Description of the task: Return the whole listing exactly as written.
[[ Dataset extract, beginning ]]
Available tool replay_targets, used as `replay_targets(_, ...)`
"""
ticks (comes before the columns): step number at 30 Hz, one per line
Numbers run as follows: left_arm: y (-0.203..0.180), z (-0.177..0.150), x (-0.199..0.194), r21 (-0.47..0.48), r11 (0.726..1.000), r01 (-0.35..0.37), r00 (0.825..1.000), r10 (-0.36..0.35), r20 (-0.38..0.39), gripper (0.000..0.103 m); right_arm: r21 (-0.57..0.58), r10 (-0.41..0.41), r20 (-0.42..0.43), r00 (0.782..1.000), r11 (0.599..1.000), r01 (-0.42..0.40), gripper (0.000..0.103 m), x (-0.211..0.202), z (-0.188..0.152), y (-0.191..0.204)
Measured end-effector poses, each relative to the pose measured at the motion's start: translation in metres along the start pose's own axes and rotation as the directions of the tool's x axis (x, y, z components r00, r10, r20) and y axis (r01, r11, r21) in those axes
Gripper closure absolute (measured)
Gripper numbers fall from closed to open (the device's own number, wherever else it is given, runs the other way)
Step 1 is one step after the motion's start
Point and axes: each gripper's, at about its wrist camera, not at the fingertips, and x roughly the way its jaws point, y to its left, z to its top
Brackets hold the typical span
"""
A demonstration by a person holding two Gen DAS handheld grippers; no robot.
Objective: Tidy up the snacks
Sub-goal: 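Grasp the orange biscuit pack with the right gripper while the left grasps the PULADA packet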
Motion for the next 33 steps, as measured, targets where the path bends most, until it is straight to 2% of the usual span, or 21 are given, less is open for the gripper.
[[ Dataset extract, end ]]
Task response:
Available tool replay_targets, used as `replay_targets(_, ...)`
"""
ticks (comes before the columns): step number at 30 Hz, one per line
Numbers run as follows: left_arm: y (-0.203..0.180), z (-0.177..0.150), x (-0.199..0.194), r21 (-0.47..0.48), r11 (0.726..1.000), r01 (-0.35..0.37), r00 (0.825..1.000), r10 (-0.36..0.35), r20 (-0.38..0.39), gripper (0.000..0.103 m); right_arm: r21 (-0.57..0.58), r10 (-0.41..0.41), r20 (-0.42..0.43), r00 (0.782..1.000), r11 (0.599..1.000), r01 (-0.42..0.40), gripper (0.000..0.103 m), x (-0.211..0.202), z (-0.188..0.152), y (-0.191..0.204)
Measured end-effector poses, each relative to the pose measured at the motion's start: translation in metres along the start pose's own axes and rotation as the directions of the tool's x axis (x, y, z components r00, r10, r20) and y axis (r01, r11, r21) in those axes
Gripper closure absolute (measured)
Gripper numbers fall from closed to open (the device's own number, wherever else it is given, runs the other way)
Step 1 is one step after the motion's start
Point and axes: each gripper's, at about its wrist camera, not at the fingertips, and x roughly the way its jaws point, y to its left, z to its top
Brackets hold the typical span
"""
A demonstration by a person holding two Gen DAS handheld grippers; no robot.
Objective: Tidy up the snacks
Sub-goal: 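Grasp the orange biscuit pack with the right gripper while the left grasps the PULADA packet
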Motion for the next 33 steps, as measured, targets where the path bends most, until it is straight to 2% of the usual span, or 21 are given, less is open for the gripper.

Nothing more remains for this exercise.